» **YOUR INSTRUCTIONS**:
Work out how many lines of the records contain "small". Answer with the number and nothing else.

-*-

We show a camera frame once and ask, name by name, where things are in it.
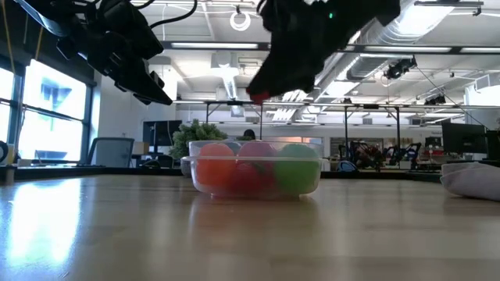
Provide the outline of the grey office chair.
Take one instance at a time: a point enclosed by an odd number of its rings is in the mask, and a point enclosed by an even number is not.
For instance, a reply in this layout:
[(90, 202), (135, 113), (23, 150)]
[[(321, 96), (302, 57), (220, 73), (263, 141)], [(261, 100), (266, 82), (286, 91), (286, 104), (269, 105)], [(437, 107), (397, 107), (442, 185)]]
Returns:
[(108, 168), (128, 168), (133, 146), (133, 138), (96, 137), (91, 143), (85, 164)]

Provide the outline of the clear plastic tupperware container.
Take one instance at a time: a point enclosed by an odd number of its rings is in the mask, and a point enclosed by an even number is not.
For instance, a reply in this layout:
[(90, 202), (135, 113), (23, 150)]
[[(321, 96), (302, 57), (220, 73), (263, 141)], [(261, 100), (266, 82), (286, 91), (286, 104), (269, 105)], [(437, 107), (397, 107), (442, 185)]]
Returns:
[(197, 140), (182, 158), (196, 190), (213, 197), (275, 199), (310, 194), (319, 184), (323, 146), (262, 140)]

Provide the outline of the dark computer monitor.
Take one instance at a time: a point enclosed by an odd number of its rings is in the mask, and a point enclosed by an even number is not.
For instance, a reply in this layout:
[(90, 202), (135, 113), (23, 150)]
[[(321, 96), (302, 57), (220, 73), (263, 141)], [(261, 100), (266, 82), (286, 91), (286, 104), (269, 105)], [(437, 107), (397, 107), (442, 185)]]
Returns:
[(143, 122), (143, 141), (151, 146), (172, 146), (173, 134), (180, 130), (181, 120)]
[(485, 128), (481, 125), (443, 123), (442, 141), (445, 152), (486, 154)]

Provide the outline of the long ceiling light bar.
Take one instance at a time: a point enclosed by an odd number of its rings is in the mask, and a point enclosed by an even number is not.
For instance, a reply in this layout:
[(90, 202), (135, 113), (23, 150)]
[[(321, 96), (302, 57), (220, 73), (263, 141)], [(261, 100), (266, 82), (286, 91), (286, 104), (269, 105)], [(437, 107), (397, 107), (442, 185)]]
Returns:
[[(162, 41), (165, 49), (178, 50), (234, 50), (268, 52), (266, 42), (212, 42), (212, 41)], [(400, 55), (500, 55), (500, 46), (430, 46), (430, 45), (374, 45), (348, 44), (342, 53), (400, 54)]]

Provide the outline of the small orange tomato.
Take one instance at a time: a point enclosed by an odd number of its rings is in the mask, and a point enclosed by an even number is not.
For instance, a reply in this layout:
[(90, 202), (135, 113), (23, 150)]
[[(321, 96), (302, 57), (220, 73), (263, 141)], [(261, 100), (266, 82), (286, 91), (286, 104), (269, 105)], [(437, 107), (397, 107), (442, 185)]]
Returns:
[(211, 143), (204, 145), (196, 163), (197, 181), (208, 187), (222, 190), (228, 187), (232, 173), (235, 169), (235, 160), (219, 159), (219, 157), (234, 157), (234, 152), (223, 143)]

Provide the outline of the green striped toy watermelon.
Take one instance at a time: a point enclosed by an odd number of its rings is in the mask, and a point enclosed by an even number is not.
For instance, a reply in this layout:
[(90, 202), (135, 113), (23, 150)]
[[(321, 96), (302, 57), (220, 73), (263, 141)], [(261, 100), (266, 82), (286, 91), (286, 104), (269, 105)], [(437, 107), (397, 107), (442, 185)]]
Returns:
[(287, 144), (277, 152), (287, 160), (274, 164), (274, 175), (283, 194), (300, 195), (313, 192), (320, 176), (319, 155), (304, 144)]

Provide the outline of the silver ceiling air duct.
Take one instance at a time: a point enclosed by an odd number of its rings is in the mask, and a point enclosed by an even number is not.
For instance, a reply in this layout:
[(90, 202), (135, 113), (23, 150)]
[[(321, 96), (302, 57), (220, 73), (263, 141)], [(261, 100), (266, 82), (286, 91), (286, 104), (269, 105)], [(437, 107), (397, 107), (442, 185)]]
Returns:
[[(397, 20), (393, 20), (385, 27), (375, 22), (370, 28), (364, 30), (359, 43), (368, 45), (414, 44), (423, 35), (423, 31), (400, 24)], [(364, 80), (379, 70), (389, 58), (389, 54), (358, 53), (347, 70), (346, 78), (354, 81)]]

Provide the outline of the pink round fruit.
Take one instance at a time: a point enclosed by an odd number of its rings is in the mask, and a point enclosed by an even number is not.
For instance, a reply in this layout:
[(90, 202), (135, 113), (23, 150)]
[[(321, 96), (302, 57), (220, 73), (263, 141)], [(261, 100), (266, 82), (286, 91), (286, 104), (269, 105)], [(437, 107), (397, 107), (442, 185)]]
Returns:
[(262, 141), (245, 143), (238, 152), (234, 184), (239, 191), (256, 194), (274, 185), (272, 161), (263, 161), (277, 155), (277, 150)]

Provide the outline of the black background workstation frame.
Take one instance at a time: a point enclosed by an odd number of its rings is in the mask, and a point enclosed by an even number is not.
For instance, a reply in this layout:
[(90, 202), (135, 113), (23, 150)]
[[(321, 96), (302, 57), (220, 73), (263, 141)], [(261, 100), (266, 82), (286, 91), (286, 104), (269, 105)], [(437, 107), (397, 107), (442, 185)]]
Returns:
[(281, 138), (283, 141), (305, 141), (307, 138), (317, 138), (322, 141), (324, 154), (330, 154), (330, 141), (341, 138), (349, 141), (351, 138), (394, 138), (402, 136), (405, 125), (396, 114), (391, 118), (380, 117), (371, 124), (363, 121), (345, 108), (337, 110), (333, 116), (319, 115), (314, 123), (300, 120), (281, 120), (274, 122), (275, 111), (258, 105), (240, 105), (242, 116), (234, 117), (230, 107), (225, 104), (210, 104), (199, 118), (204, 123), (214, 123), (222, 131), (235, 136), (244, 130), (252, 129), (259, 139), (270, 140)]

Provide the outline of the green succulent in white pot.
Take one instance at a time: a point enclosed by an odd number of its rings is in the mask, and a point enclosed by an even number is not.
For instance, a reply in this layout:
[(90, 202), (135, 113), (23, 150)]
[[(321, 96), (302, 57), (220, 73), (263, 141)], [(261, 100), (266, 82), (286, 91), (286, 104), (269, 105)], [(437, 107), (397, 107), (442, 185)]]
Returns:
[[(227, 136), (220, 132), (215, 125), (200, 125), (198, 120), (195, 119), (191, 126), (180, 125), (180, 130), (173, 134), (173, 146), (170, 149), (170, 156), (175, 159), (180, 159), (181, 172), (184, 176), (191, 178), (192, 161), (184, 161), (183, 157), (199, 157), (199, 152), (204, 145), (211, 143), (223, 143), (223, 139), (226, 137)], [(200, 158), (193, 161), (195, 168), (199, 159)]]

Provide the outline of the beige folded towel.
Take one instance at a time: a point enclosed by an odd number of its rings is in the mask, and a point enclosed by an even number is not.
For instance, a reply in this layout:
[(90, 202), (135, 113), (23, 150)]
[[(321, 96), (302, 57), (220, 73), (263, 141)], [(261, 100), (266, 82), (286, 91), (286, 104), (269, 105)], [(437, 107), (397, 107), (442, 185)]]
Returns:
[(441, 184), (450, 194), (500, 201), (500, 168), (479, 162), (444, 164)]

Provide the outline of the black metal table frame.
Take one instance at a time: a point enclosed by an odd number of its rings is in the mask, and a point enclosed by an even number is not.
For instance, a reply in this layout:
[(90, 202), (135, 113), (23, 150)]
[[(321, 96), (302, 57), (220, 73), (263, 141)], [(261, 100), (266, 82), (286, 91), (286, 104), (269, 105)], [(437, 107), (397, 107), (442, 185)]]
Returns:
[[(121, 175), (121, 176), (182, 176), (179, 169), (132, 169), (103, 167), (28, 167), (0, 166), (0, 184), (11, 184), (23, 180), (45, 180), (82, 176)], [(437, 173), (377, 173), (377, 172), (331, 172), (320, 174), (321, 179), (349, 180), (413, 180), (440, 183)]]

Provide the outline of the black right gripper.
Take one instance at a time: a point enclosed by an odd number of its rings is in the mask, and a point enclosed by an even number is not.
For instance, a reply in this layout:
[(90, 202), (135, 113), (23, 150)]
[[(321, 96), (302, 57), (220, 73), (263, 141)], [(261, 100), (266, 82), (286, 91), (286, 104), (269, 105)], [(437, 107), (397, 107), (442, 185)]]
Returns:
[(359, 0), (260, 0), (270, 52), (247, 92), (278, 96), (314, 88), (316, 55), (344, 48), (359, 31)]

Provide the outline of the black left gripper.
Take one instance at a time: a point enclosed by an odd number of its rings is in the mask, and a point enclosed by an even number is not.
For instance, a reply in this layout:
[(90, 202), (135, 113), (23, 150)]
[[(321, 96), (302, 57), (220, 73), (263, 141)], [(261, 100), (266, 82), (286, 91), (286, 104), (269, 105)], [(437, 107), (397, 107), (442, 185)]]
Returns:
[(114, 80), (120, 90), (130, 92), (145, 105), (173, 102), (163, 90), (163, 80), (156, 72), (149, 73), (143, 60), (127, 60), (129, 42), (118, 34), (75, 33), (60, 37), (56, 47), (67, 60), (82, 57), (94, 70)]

-*-

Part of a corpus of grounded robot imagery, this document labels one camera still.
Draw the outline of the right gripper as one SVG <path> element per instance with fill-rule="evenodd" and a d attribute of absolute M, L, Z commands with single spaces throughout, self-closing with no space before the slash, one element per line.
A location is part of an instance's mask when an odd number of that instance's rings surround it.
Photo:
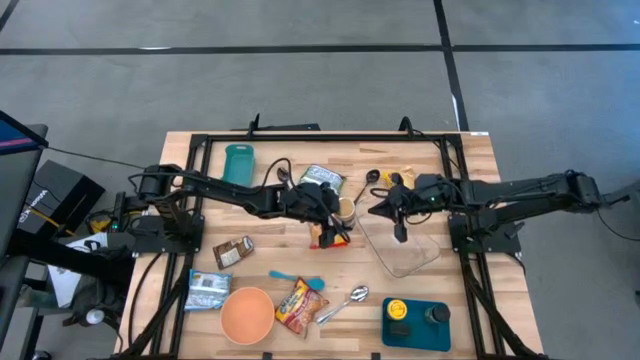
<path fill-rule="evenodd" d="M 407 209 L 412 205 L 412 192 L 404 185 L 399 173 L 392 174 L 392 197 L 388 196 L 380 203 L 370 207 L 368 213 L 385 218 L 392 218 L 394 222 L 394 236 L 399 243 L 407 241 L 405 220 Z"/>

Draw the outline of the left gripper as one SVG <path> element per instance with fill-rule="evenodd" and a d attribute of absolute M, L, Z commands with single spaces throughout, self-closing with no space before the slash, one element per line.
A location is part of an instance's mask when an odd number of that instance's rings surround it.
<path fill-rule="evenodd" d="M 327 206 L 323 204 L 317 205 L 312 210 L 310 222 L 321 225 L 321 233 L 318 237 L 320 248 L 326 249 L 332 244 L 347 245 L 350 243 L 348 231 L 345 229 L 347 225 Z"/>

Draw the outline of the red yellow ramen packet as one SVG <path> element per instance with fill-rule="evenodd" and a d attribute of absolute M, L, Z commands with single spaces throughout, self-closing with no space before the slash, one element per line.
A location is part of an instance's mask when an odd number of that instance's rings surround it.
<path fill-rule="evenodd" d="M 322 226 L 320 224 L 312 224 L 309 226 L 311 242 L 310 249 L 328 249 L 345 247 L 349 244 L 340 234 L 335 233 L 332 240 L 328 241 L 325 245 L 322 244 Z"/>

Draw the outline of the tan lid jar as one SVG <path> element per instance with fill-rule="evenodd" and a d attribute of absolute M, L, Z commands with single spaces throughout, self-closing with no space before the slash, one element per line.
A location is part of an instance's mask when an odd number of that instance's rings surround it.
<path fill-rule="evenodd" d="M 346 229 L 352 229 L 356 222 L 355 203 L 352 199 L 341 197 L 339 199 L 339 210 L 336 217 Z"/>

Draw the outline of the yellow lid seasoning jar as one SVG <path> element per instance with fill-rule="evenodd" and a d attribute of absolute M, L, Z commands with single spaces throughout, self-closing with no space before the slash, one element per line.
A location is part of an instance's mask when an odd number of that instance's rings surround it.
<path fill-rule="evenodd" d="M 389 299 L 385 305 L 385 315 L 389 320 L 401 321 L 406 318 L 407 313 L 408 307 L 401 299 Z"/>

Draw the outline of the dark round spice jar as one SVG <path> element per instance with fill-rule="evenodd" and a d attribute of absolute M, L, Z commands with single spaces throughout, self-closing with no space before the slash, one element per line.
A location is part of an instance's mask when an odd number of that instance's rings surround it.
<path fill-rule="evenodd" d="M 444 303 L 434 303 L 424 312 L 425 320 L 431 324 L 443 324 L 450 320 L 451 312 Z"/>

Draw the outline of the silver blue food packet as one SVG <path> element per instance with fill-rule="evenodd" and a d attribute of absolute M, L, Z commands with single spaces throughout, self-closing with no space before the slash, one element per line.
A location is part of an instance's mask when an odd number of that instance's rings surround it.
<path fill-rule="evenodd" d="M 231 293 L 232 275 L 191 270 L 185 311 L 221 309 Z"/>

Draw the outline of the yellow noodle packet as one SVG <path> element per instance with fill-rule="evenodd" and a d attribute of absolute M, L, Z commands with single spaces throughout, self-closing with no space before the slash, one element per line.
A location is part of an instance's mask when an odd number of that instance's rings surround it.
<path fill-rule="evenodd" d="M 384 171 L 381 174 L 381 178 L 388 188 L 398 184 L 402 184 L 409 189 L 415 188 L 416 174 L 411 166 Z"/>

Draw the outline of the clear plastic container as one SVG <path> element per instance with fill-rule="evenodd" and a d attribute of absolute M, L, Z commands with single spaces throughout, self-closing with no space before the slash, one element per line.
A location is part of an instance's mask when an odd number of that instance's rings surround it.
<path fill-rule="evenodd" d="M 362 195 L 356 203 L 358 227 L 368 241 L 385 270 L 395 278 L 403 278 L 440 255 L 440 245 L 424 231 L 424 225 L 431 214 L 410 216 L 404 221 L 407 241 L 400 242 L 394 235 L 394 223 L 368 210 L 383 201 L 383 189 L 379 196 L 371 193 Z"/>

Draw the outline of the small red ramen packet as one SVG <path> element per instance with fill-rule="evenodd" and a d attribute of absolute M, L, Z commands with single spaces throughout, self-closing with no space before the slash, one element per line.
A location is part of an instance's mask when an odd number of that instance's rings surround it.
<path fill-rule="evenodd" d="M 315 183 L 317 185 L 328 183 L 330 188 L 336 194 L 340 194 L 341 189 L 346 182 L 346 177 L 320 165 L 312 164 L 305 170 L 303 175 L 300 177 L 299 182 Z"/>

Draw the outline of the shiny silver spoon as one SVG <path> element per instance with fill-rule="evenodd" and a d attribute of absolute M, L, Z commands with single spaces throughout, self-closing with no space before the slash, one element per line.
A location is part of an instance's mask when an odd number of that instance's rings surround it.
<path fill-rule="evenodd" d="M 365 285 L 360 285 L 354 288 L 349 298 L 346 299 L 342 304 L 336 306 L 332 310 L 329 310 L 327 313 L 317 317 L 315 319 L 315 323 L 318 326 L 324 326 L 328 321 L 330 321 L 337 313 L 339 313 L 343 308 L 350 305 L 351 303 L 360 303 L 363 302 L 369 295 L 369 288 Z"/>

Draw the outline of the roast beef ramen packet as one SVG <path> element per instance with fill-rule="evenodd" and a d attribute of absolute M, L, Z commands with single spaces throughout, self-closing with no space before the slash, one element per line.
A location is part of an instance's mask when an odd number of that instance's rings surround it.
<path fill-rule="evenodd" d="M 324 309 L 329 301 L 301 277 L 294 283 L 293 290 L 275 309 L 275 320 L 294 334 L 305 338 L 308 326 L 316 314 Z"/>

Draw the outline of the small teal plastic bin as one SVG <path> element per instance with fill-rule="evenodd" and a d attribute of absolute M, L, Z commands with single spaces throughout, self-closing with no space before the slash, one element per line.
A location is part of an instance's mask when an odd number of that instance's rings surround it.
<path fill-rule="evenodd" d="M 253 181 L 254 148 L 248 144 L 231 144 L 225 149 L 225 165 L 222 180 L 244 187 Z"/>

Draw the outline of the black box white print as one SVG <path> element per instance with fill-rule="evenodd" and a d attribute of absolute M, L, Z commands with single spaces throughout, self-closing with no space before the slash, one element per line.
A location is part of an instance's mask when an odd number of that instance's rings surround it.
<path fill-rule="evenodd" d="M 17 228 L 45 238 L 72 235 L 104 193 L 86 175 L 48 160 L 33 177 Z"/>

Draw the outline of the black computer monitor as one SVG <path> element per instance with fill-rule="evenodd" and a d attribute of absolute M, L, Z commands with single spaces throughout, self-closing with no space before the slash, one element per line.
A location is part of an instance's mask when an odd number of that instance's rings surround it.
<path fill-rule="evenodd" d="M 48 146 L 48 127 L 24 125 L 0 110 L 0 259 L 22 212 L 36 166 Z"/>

-*-

» **RESULT OF THE TASK**:
3